I would like to show that $$I:=\int_{\mathbb{R}}\int_{\mathbb{R}}\int_{\mathbb{R}}\frac{sin^{6}(x_{1})}{x_{1}^{6}}(x_{1}^{2}+x_{2}^{2}+x_{3}^{2})^{2}dx_{1}dx_{2}dx_{2}<\infty$$ However when I try to evaluate it numerically, with python, it seems to be false...
How would you show that I is finite or infinite ?
Thank you very much
Perhaps one thing you might consider is the following. Observe that the function being integrated is always non-negative. Thus, if we choose a smaller domain to integrate over and show that the integral over that smaller domain is infinite we have that the integral above must diverge as well.

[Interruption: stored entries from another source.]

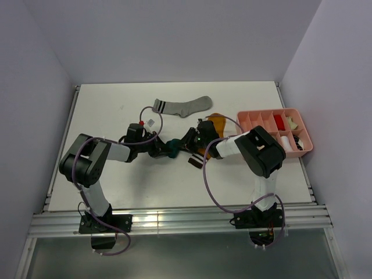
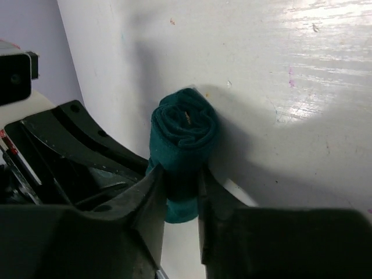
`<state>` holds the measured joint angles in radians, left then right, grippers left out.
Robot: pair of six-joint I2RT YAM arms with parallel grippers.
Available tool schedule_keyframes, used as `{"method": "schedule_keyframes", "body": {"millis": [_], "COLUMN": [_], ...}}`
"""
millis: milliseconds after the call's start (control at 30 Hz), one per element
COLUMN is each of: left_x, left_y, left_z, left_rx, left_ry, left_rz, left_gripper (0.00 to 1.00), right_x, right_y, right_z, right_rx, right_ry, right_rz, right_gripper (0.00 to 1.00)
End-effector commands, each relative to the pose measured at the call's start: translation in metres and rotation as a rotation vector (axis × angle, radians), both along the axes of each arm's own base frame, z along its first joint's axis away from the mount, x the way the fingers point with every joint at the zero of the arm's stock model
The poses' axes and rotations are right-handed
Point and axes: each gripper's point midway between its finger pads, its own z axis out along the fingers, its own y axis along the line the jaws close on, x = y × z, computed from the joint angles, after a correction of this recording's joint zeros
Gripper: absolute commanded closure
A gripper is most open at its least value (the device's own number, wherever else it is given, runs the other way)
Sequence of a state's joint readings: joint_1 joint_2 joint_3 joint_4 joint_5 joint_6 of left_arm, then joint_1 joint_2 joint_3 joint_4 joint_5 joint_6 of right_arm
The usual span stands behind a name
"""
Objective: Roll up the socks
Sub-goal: Roll the sock at the center of the board.
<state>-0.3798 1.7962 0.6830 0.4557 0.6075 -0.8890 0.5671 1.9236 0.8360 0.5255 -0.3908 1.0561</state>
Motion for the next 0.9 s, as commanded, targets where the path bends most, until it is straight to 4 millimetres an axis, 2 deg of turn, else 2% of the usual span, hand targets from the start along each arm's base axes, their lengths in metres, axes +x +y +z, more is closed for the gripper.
{"method": "schedule_keyframes", "body": {"millis": [0,33,67,133,233,300,367,433,467,500,533,567,600,633,700,767,867], "left_x": [-0.032,-0.031,-0.032,-0.030,-0.027,-0.022,-0.018,-0.012,-0.008,-0.006,-0.001,0.001,0.001,0.006,0.004,0.007,0.001], "left_y": [0.019,0.019,0.021,0.023,0.028,0.033,0.035,0.038,0.039,0.034,0.045,0.046,0.038,0.045,0.036,0.036,0.020], "left_z": [-0.054,-0.054,-0.056,-0.055,-0.054,-0.049,-0.043,-0.032,-0.028,-0.015,-0.016,-0.010,0.004,0.008,0.025,0.036,0.053], "left_rx": [0.139,0.145,0.159,0.174,0.214,0.261,0.296,0.351,0.376,0.394,0.471,0.501,0.516,0.573,0.608,0.654,0.685], "left_ry": [0.190,0.186,0.194,0.184,0.161,0.123,0.084,0.015,-0.016,-0.075,-0.097,-0.129,-0.190,-0.230,-0.323,-0.395,-0.510], "left_rz": [0.016,0.018,0.020,0.022,0.037,0.051,0.057,0.074,0.085,0.075,0.123,0.137,0.128,0.168,0.161,0.190,0.156], "left_gripper": [0.99,0.98,0.96,0.94,0.85,0.73,0.63,0.57,0.51,0.48,0.45,0.41,0.39,0.37,0.35,0.33,0.33], "right_x": [0.001,-0.002,0.000,-0.002,-0.002,-0.007,-0.005,-0.010,-0.008,-0.013,-0.011,-0.012,-0.016,-0.014,-0.020,-0.019,-0.022], "right_y": [0.005,0.003,0.002,-0.003,-0.007,-0.013,-0.014,-0.020,-0.018,-0.022,-0.021,-0.021,-0.024,-0.023,-0.027,-0.026,-0.027], "right_z": [-0.001,-0.005,-0.002,-0.007,-0.006,-0.012,-0.010,-0.014,-0.010,-0.014,-0.009,-0.010,-0.011,-0.008,-0.011,-0.009,-0.008], "right_rx": [-0.013,-0.031,-0.047,-0.090,-0.144,-0.194,-0.221,-0.261,-0.267,-0.293,-0.302,-0.312,-0.330,-0.333,-0.361,-0.375,-0.402], "right_ry": [-0.017,-0.004,-0.019,0.007,0.029,0.073,0.081,0.120,0.115,0.149,0.142,0.152,0.174,0.175,0.204,0.210,0.227], "right_rz": [0.026,0.028,0.029,0.030,0.033,0.038,0.040,0.041,0.043,0.049,0.051,0.053,0.056,0.053,0.060,0.067,0.081], "right_gripper": [0.75,0.81,0.92,1.00,1.00,1.00,1.00,1.00,1.00,1.00,1.00,1.00,1.00,1.00,1.00,1.00,1.00]}}
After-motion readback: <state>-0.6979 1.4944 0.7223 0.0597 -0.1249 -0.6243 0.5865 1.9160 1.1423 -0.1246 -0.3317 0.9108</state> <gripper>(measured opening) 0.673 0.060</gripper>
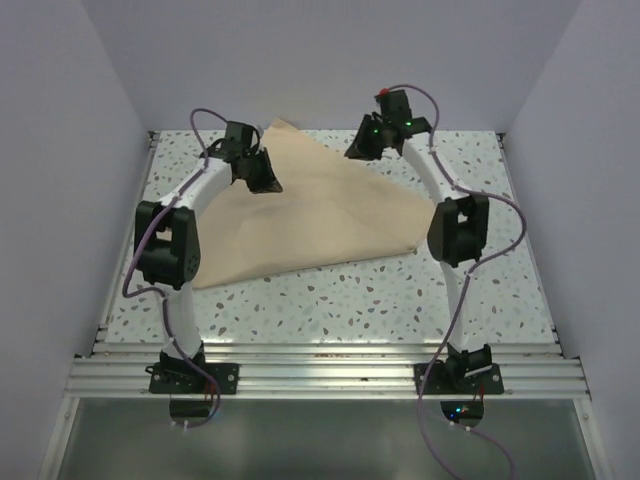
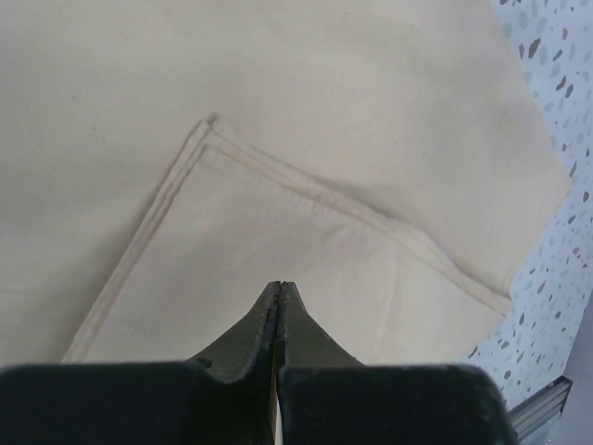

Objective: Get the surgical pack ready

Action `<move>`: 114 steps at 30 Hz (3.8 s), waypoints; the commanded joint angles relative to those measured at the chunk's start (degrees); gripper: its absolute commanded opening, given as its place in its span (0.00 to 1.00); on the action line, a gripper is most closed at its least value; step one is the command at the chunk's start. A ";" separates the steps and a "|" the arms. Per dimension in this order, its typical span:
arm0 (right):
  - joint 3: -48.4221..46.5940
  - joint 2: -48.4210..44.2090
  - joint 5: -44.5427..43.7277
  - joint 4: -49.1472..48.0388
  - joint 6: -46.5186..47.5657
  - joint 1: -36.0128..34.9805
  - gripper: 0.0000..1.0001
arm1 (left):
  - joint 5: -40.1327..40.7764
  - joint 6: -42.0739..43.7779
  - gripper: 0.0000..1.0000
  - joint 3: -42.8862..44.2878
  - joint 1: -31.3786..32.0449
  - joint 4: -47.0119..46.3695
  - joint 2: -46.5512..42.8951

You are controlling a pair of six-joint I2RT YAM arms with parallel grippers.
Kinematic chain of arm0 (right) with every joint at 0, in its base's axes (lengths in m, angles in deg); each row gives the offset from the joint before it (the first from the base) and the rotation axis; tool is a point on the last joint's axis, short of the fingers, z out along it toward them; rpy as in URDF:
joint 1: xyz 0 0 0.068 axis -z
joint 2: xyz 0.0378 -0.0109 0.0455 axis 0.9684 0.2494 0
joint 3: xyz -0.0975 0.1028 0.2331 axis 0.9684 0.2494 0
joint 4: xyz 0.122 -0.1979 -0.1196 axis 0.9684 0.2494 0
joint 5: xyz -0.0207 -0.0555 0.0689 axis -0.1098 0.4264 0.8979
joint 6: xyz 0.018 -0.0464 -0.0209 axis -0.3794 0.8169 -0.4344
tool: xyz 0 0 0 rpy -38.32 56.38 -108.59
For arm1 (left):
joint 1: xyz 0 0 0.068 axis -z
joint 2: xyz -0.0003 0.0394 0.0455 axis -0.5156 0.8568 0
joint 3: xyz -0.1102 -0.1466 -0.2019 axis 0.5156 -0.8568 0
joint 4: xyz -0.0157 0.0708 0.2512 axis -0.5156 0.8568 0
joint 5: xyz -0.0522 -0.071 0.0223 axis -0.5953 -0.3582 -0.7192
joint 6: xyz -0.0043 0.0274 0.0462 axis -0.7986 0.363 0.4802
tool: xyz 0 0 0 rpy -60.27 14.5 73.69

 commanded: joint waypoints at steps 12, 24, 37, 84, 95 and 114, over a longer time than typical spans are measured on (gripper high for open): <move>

Now let us restrict ourselves to the domain $\frac{\pi}{4}\leq x_1\leq \frac{\pi}{2}$, and $0\leq x_2\leq 1$, and $1<x_3<\infty$. Now if we consider the function $f(x_1,x_2,x_3)=\frac{\sin^6(x_1)}{x_1^6}(x_1^2+x_2^2+x_3^2)^2$, we have that we can lower bound this function as $$ 0<\frac{1}{8}\cdot\frac{64}{\pi^6}\left(\frac{\pi^2}{16}+1\right)^2\leq f(x_1,x_2,x_3) $$ the lower bound is achieved by seeing the smallest value of $\sin(x_1)=\frac{\sqrt{2}}{2}$, so we have that a lower bound on $\sin^6(x_1)=\frac{1}{8}$, then we plug in $x_1=\frac{\pi}{2}$ for $\frac{1}{x_1^6}$ to lower bound this gives the $\frac{64}{\pi^6}$, then for the $x_1^2+x_2^2+x_3^2$ term we just get the lower bound by plugging in the smallest values of $x_1=\frac{\pi}{4}$, $x_2=0$, and $x_3=1$. Then we can conclude that the integral $I$ diverges as we can bound it below by something going to infinity. Since we have that $$ I\geq \int_{\pi/4}^{\pi/2}\int_0^1\int_1^\infty f(x_1,x_2,x_3)dx_1dx_2dx_3$$
$$ \geq \int_{\pi/4}^{\pi/2}\int_0^1\int_1^\infty\frac{1}{8}\cdot\frac{64}{\pi^6}\left(\frac{\pi^2}{16}+1\right)^2dx_1dx_2dx_3=\infty $$ where we see that the integral goes to infinity since we are integrating a constant function over a domain of infinite measure.